▶ [INSTRUCTIONS FOR THE TASK]: Only a number is expected: how many lines in the data below contain the word "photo".

▶ [TASK INPUT]:
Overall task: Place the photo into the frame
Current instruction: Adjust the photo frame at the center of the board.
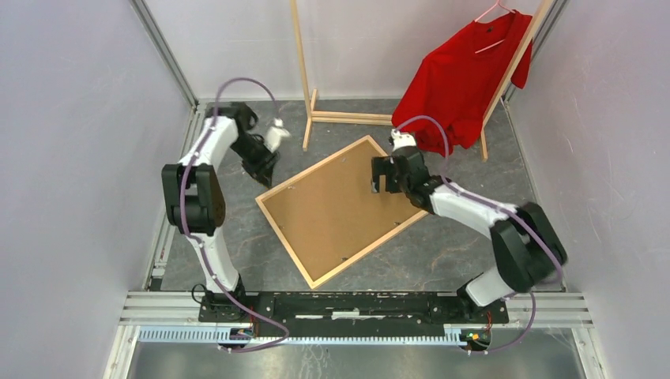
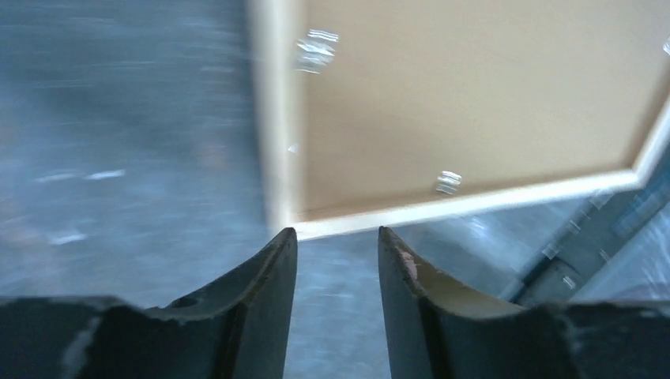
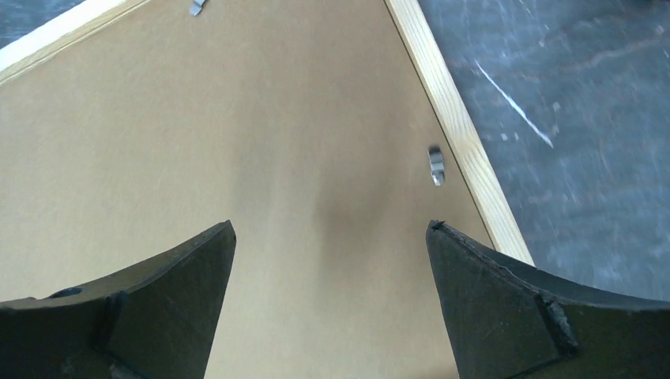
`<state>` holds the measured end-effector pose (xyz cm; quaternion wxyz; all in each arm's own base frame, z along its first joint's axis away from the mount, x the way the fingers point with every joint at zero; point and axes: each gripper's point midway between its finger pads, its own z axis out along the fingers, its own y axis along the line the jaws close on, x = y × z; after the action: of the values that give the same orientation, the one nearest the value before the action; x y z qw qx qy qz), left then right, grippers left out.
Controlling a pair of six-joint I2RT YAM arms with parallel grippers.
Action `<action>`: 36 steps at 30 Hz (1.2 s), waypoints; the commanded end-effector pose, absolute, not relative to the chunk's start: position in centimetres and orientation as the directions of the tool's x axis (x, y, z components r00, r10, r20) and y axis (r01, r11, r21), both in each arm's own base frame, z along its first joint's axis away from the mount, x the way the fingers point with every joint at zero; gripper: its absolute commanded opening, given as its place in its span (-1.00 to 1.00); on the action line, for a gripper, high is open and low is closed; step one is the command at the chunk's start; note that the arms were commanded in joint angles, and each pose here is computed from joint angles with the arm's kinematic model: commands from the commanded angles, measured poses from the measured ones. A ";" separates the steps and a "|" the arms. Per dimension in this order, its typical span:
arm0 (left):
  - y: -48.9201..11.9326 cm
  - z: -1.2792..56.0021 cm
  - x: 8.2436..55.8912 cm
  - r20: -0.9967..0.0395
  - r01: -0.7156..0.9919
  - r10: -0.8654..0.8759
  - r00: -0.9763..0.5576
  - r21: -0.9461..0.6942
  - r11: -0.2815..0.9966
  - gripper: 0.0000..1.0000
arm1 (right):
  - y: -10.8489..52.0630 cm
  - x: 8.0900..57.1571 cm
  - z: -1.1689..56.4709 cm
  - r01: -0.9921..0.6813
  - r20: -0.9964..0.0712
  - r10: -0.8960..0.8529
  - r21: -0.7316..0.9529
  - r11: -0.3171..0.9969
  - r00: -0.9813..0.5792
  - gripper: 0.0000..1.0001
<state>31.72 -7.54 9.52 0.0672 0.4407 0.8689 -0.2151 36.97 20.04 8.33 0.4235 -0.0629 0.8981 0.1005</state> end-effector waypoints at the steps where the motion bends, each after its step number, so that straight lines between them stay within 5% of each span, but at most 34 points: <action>1: -3.3 9.6 39.9 -0.402 0.668 0.552 -0.731 -0.253 0.700 -0.07 | 18.7 33.6 10.8 -0.166 -0.777 0.063 0.212 0.963 -0.627 0.96; 5: -2.7 6.6 42.2 -0.406 0.609 0.485 -0.774 -0.271 0.745 -0.14 | 17.6 28.4 10.0 -0.159 -0.702 0.099 0.293 0.943 -0.705 0.96; 14: -6.1 1.4 38.8 -0.351 0.578 0.462 -0.814 -0.426 0.695 -0.14 | 18.0 19.2 6.9 -0.187 -0.499 0.093 0.483 0.855 -0.862 0.96; 30: -8.2 0.4 25.9 -0.242 0.633 0.619 -0.747 -0.542 0.553 -0.20 | 15.7 26.7 6.3 -0.157 -0.587 0.156 0.448 0.880 -0.794 0.96; 36: -8.2 0.4 23.3 -0.235 0.635 0.636 -0.736 -0.564 0.527 -0.26 | 12.4 28.6 7.1 -0.093 -0.637 0.119 0.289 0.953 -0.762 0.96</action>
<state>25.00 -9.10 1.62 0.0143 0.3215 0.8845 -0.3377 25.29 13.72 3.82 0.2757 0.0216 0.9402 0.1988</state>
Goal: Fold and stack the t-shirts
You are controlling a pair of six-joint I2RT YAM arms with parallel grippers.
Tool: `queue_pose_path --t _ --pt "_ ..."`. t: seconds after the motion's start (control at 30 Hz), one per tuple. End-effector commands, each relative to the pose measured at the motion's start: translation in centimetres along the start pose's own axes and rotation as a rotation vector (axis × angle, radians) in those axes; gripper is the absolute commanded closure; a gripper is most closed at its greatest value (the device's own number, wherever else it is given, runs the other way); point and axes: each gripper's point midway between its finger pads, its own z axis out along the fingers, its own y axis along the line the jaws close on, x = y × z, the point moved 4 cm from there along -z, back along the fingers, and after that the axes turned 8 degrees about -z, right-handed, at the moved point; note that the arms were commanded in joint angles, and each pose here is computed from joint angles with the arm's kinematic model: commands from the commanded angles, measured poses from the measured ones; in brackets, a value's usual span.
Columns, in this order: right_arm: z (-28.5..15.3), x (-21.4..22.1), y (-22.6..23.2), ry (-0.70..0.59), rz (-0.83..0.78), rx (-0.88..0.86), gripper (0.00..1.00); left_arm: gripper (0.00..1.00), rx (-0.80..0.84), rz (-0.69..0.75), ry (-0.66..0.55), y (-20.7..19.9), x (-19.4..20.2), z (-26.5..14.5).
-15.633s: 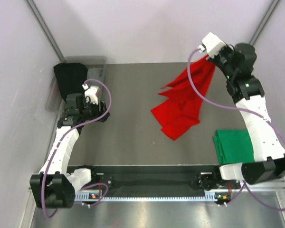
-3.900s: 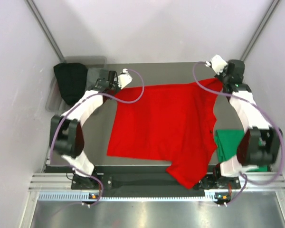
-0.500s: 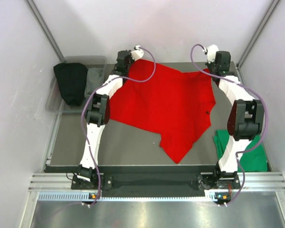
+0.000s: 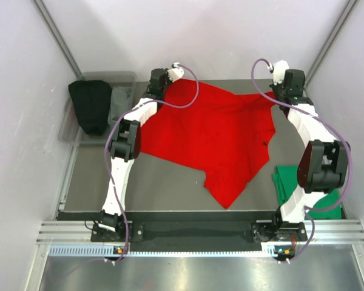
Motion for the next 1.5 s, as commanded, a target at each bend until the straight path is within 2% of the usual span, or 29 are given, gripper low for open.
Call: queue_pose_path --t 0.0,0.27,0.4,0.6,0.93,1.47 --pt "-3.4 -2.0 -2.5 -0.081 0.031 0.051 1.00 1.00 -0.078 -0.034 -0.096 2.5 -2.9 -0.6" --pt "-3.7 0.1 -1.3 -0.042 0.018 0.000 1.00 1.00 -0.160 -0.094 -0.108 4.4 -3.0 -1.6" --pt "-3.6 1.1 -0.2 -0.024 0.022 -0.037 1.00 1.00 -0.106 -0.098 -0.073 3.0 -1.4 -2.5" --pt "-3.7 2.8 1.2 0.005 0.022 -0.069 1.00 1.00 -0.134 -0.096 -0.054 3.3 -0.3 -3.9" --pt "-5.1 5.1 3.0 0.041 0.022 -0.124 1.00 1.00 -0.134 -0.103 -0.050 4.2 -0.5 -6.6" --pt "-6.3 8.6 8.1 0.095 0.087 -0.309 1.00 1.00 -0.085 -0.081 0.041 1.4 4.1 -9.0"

▶ [EXERCISE SOLUTION]: 2